Monitor remote linux machines
Sometimes, the status such as disk usage of remote machines needs to be monitored. There are two ways to do that - by SSH connection of the nagios server, or by installing NRPE daemon on the machine that needs monitoring. The following demonstrate how to use NRPE to monitor the status of a remote machine.
Configure remote machine
In the first step, the nagios plugins must be installed on the remote host so that all the checks commands will working on the remote host.
useradd nagios
passwd nagios
./configure
make
make install
chown nagios:nagios /usr/local/nagios
chown nagios:nagios /usr/local/nagios/libexec
Next is to install xinetd using yum.
Next install nrpe by the following command:
tar xzf nrpe-2.12.tar.gz
cd nrpe-2.12
./configure
make all
make install-plugin
make install-daemon
make install-daemon-config
make install-xinetd
Edit the /etc/xinetd.d/nrpe file and add the IP address of the monitoring server to the only_from directive.
only_from = 10.0.11.5
Add the following entry for the NRPE daemon to the /etc/services file.
nrpe 5666/tcp #NRPE
Now restart xinetd service
service xinetd restart
If everything worked a netstat -st | grep nrpe should output the following:
tcp 0 0 *:nrpe *:* LISTEN
Now open up the firewall for nrpe service
iptables -I INPUT -p tcp -m --dport 5666 -j ACCEPT
or, if using cetos/Redhat/fedora
iptables -I RH-Firewall-1-INPUT -p tcp -m tcp -dport 5666 -j ACCEPT
Note: After setting up the only_from directive for xinetd, the local nrpe plugin would not be able to inspect the setting of local files.
For systems with out compiling environment, we need to build rpm packages from systems that has one, a simple method is to use the rpmbuild utility.
Put the nagios-plugins and nrpe source pakcage in one folder and use the following commands to build respective rpm packages:
rpmbuild -tb nrpe*
rpmbuild -tb nagios-plugins*
Building of nagios-plugins rpm package need perl-Net-SNMP package which could be found in dag repo. By default, the rpm pacakge built can be found in /usr/src/redhat/RPMS/i386 folder if the rpm package is compiled for i386 systems, for 64bit systems, the folder is x86_64.

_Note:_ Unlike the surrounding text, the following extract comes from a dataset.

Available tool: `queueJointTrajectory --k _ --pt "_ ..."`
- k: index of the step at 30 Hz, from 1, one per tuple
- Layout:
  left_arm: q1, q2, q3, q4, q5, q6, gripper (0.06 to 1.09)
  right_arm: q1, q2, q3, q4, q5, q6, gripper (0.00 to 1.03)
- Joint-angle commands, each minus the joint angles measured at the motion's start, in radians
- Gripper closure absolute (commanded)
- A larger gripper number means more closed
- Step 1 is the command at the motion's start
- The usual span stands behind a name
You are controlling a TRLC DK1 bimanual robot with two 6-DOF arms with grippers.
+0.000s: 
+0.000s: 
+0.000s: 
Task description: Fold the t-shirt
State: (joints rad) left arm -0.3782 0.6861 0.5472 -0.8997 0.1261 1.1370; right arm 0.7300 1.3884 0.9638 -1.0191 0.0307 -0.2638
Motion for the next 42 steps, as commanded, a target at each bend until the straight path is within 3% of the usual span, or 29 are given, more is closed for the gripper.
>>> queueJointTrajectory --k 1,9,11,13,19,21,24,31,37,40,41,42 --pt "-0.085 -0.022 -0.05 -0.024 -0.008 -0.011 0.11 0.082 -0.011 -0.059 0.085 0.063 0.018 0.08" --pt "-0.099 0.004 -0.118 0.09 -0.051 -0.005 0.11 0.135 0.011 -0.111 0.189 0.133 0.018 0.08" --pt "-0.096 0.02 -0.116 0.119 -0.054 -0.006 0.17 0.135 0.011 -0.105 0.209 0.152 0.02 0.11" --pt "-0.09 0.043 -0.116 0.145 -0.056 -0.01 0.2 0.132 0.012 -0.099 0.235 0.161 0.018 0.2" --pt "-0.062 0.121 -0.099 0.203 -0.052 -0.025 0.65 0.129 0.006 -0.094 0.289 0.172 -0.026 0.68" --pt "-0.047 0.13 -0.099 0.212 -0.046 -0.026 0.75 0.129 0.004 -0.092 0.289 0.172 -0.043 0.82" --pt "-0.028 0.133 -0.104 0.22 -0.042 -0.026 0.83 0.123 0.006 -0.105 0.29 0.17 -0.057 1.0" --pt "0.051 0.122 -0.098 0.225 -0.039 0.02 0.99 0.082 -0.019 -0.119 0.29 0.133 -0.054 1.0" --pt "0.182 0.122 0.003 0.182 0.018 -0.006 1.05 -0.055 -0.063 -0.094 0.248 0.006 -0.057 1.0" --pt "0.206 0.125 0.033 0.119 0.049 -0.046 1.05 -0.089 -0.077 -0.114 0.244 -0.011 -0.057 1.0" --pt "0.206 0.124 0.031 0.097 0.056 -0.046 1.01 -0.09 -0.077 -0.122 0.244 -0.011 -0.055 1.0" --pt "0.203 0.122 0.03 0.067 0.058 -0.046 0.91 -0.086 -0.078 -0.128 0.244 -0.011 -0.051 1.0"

After building the package, nrpe can be installed by rpm -i command. By default the configuration file would be located at /etc/nagios folder instead of /usr/local/nagios/etc.
Configure the nagios server
On the nagios server the nrpe plugin needs to be installed.
tar xzf nrpe-2.12.tar.gz
cd nrpe-2.12
./configure
make all
make install-plugin
Now we can check if NRPE is working by
/usr/local/nagios/libexec/echeck_nrpe -H sophia
If everything works, the nrpe version would pop out.
Next step is to define the nrpe command in the object file commands.cfg
define command{
command_name check_nrpe
command_line $USER1$/check_nrpe -H $HOSTADDRESS$ -c $ARG1$
}
Sample commands that can be used by NRPE are
command[check_users]=/usr/local/nagios/libexec/check_users -w 5 -c 10
command[check_load]=/usr/local/nagios/libexec/check_load -w 15,10,5 -c 30,25,20
command[check_hda1]=/usr/local/nagios/libexec/check_disk -w 20% -c 10% -p /dev/hda1
command[check_zombie_procs]=/usr/local/nagios/libexec/check_procs -w 5 -c 10 -s Z
command[check_total_procs]=/usr/local/nagios/libexec/check_procs -w 150 -c 200
For security reasons the nrpe should not be configured to allow command arguments unless absolute nessessay.
The following sample services were added in the testing to monitor vavious aspects of the remote machine sophia.
define service{
use generic-service
host_name sophia.blueprint.org
service_description SSH
check_command check_ssh
}
define service{
use generic-service
host_name sophia.blueprint.org
service_description CPU Load
check_command check_nrpe!check_load
}
define service{
use generic-service
host_name sophia.blueprint.org
service_description Current Users
check_command check_nrpe!check_users
}
define service{
use generic-service
host_name sophia.blueprint.org
service_description /dev/hda1 Free Space
check_command check_nrpe!check_hda1
}
define service{
use generic-service
host_name sophia.blueprint.org
service_description Total Processes
check_command check_nrpe!check_total_procs
}
define service{
use generic-service
host_name sophia.blueprint.org
service_description Zombie Processes
check_command check_nrpe!check_zombie_procs
}
Monitor remote windows machines
Windows machines can be monitored through nagios by installing a monitoring daemon NSclient++.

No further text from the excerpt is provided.